» Data section
· · · ·
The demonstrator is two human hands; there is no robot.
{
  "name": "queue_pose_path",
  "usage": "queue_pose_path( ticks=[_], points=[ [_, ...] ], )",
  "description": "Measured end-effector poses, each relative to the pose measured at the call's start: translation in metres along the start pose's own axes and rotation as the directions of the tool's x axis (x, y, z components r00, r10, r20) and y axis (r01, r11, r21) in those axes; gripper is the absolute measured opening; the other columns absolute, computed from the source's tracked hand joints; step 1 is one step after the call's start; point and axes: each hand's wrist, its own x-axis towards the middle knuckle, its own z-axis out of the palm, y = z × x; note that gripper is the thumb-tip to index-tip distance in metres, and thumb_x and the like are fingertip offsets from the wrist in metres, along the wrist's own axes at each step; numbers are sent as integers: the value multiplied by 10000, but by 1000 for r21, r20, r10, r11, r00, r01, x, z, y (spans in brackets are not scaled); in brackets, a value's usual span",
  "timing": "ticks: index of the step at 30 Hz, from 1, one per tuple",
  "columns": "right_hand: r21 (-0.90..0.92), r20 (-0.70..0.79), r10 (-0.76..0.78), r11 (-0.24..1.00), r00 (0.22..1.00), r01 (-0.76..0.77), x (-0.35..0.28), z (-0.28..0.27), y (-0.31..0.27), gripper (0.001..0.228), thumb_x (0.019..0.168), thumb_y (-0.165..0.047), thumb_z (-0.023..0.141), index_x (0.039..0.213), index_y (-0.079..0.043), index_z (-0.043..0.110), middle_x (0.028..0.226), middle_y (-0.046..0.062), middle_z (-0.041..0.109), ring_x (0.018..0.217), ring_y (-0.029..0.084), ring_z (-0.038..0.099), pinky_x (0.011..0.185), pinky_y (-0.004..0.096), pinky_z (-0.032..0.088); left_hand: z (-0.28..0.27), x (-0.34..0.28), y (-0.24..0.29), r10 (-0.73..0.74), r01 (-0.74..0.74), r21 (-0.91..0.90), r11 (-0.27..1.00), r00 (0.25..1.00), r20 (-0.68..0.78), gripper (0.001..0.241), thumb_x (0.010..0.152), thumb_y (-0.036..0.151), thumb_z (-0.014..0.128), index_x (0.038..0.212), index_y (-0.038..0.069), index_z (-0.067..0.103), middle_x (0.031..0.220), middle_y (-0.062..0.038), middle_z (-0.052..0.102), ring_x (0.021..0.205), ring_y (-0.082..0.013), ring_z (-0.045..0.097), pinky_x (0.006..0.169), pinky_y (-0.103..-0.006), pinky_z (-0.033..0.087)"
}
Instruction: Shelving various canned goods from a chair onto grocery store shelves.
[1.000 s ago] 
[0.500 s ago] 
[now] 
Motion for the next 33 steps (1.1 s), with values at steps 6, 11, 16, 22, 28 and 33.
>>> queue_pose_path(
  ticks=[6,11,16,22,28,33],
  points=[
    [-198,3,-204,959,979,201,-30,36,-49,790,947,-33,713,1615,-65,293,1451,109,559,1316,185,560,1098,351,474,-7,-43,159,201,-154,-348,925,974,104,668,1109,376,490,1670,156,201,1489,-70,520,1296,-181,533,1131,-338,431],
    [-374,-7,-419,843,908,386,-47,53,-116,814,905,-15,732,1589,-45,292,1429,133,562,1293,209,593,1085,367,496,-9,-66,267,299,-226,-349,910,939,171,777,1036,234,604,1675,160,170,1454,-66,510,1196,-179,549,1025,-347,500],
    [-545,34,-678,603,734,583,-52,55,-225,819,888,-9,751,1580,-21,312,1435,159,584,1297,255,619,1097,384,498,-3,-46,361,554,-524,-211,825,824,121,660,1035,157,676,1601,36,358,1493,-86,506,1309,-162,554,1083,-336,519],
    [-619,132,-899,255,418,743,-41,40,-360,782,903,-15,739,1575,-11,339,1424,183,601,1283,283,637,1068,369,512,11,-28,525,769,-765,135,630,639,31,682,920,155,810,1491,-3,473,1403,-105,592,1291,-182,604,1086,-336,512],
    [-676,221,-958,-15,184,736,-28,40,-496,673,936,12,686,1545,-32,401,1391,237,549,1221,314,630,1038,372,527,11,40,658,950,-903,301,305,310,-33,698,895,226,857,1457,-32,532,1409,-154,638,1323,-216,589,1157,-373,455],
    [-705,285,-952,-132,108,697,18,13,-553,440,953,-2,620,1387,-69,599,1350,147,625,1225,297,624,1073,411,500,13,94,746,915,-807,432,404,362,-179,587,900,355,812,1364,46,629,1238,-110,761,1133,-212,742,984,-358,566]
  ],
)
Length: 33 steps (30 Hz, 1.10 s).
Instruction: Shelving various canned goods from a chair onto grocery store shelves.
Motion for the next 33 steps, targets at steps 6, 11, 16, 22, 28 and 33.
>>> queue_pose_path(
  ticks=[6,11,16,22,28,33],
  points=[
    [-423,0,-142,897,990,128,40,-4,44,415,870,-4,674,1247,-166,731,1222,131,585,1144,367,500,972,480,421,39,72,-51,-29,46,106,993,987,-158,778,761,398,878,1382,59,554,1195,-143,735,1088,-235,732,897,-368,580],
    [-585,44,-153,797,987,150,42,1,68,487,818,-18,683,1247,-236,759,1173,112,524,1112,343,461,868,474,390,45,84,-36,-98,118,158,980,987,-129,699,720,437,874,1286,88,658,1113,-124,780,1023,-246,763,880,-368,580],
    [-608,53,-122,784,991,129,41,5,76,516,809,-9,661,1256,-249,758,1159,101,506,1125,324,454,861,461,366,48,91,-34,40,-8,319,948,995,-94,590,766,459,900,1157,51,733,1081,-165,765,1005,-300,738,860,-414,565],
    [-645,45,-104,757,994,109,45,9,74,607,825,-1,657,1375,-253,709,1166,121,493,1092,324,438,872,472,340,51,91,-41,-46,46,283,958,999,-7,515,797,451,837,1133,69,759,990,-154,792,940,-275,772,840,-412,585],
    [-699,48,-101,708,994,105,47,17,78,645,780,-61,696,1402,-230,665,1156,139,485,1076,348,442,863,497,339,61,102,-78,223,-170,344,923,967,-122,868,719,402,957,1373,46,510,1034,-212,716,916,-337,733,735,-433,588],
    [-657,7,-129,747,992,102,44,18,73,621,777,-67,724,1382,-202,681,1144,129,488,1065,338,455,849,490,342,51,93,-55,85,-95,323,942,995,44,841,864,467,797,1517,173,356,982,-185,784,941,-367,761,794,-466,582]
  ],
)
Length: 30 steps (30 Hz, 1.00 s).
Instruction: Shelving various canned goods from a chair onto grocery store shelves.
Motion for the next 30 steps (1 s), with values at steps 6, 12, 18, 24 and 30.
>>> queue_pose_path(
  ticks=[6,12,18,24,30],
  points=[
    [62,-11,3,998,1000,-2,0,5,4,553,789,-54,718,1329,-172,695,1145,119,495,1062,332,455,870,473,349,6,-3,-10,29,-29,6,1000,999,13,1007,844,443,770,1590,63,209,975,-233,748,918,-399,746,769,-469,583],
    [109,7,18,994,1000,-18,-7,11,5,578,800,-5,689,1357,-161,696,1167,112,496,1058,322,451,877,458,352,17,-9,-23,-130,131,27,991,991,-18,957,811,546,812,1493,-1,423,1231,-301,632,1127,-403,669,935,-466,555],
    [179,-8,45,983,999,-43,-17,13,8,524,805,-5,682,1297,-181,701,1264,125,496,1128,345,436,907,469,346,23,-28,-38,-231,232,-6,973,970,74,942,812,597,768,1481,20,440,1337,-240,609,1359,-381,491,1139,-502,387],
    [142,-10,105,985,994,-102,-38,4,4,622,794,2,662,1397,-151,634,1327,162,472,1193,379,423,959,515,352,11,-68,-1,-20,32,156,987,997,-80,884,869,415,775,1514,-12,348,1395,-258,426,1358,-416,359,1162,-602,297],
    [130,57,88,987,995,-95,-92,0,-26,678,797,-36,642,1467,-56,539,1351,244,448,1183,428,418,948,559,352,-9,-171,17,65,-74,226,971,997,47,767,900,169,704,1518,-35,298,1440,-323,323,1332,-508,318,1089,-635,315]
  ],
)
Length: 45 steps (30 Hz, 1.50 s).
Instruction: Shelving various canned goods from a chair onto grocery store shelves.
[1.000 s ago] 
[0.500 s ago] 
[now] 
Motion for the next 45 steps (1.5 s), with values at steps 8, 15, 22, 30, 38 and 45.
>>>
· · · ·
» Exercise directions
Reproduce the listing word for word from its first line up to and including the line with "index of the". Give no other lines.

» Reply
The demonstrator is two human hands; there is no robot.
{
  "name": "queue_pose_path",
  "usage": "queue_pose_path( ticks=[_], points=[ [_, ...] ], )",
  "description": "Measured end-effector poses, each relative to the pose measured at the call's start: translation in metres along the start pose's own axes and rotation as the directions of the tool's x axis (x, y, z components r00, r10, r20) and y axis (r01, r11, r21) in those axes; gripper is the absolute measured opening; the other columns absolute, computed from the source's tracked hand joints; step 1 is one step after the call's start; point and axes: each hand's wrist, its own x-axis towards the middle knuckle, its own z-axis out of the palm, y = z × x; note that gripper is the thumb-tip to index-tip distance in metres, and thumb_x and the like are fingertip offsets from the wrist in metres, along the wrist's own axes at each step; numbers are sent as integers: the value multiplied by 10000, but by 1000 for r21, r20, r10, r11, r00, r01, x, z, y (spans in brackets are not scaled); in brackets, a value's usual span",
  "timing": "ticks: index of the step at 30 Hz, from 1, one per tuple",

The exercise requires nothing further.